• [TASK TO CARRY OUT]
A verbatim transcription of every record below is required.

Collected data
┌──
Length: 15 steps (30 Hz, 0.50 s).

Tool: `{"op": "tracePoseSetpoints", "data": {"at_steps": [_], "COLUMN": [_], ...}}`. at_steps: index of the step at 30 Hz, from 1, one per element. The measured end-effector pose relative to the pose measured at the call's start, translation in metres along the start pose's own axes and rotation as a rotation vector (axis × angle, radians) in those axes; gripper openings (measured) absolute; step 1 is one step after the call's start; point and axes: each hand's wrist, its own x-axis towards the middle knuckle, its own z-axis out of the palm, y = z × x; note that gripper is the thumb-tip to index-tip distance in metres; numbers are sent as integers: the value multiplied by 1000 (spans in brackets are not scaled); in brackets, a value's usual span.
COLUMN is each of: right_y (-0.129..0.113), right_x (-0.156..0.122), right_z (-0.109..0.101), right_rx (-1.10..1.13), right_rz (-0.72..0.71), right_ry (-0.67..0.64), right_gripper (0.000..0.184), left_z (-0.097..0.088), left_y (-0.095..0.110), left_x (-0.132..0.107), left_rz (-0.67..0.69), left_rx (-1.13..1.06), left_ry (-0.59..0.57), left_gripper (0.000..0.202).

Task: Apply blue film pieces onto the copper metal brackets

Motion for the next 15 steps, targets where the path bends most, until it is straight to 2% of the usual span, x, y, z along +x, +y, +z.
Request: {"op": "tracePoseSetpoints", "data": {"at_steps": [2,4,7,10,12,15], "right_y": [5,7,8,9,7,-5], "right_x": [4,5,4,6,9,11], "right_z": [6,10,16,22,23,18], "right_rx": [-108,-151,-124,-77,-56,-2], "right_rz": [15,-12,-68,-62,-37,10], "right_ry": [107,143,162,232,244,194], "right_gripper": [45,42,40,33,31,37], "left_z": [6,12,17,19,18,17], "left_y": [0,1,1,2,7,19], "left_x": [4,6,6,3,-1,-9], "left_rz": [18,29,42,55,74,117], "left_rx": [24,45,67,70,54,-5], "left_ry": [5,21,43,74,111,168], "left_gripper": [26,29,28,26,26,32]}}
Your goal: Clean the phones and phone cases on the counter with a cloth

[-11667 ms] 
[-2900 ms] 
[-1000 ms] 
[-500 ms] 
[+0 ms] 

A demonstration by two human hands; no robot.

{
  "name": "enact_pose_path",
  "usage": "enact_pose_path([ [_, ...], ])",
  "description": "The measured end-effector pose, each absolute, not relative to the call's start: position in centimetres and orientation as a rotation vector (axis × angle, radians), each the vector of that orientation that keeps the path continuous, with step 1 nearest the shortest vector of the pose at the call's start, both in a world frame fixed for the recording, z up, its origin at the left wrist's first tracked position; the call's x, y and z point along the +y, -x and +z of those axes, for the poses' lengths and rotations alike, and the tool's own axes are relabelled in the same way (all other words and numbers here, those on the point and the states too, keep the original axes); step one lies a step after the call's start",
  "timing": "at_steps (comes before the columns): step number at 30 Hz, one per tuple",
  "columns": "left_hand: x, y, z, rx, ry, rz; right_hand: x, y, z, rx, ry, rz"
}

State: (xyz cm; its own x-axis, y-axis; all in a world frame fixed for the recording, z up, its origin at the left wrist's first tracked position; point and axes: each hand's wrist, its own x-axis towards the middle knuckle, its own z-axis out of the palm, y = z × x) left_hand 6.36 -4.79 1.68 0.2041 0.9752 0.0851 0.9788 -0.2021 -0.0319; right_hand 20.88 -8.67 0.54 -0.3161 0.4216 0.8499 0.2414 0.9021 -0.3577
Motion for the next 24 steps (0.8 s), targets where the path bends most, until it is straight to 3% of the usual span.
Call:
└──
• [ANSWER TO THE PROBLEM]
Length: 15 steps (30 Hz, 0.50 s).

Tool: `{"op": "tracePoseSetpoints", "data": {"at_steps": [_], "COLUMN": [_], ...}}`. at_steps: index of the step at 30 Hz, from 1, one per element. The measured end-effector pose relative to the pose measured at the call's start, translation in metres along the start pose's own axes and rotation as a rotation vector (axis × angle, radians) in those axes; gripper openings (measured) absolute; step 1 is one step after the call's start; point and axes: each hand's wrist, its own x-axis towards the middle knuckle, its own z-axis out of the palm, y = z × x; note that gripper is the thumb-tip to index-tip distance in metres; numbers are sent as integers: the value multiplied by 1000 (spans in brackets are not scaled); in brackets, a value's usual span.
COLUMN is each of: right_y (-0.129..0.113), right_x (-0.156..0.122), right_z (-0.109..0.101), right_rx (-1.10..1.13), right_rz (-0.72..0.71), right_ry (-0.67..0.64), right_gripper (0.000..0.184), left_z (-0.097..0.088), left_y (-0.095..0.110), left_x (-0.132..0.107), left_rz (-0.67..0.69), left_rx (-1.13..1.06), left_ry (-0.59..0.57), left_gripper (0.000..0.202).

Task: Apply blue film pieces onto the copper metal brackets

Motion for the next 15 steps, targets where the path bends most, until it is straight to 2% of the usual span, x, y, z along +x, +y, +z.
Request: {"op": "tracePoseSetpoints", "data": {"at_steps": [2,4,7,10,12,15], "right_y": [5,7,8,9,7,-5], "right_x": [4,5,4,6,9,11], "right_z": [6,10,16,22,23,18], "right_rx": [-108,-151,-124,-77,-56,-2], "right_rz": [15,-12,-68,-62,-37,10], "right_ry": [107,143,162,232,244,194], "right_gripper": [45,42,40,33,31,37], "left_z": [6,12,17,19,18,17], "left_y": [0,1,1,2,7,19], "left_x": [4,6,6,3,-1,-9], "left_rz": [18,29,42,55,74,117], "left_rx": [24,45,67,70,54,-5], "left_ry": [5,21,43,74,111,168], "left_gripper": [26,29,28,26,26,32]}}
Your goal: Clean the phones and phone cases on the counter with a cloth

[-11667 ms] 
[-2900 ms] 
[-1000 ms] 
[-500 ms] 
[+0 ms] 

A demonstration by two human hands; no robot.

{
  "name": "enact_pose_path",
  "usage": "enact_pose_path([ [_, ...], ])",
  "description": "The measured end-effector pose, each absolute, not relative to the call's start: position in centimetres and orientation as a rotation vector (axis × angle, radians), each the vector of that orientation that keeps the path continuous, with step 1 nearest the shortest vector of the pose at the call's start, both in a world frame fixed for the recording, z up, its origin at the left wrist's first tracked position; the call's x, y and z point along the +y, -x and +z of those axes, for the poses' lengths and rotations alike, and the tool's own axes are relabelled in the same way (all other words and numbers here, those on the point and the states too, keep the original axes); step one lies a step after the call's start",
  "timing": "at_steps (comes before the columns): step number at 30 Hz, one per tuple",
  "columns": "left_hand: x, y, z, rx, ry, rz; right_hand: x, y, z, rx, ry, rz"
}

State: (xyz cm; its own x-axis, y-axis; all in a world frame fixed for the recording, z up, its origin at the left wrist's first tracked position; point and axes: each hand's wrist, its own x-axis towards the middle knuckle, its own z-axis out of the palm, y = z × x) left_hand 6.36 -4.79 1.68 0.2041 0.9752 0.0851 0.9788 -0.2021 -0.0319; right_hand 20.88 -8.67 0.54 -0.3161 0.4216 0.8499 0.2414 0.9021 -0.3577
Motion for the next 24 steps (0.8 s), targets where the path bends most, until it is straight to 3% of the usual span.
Call:

No further response is required.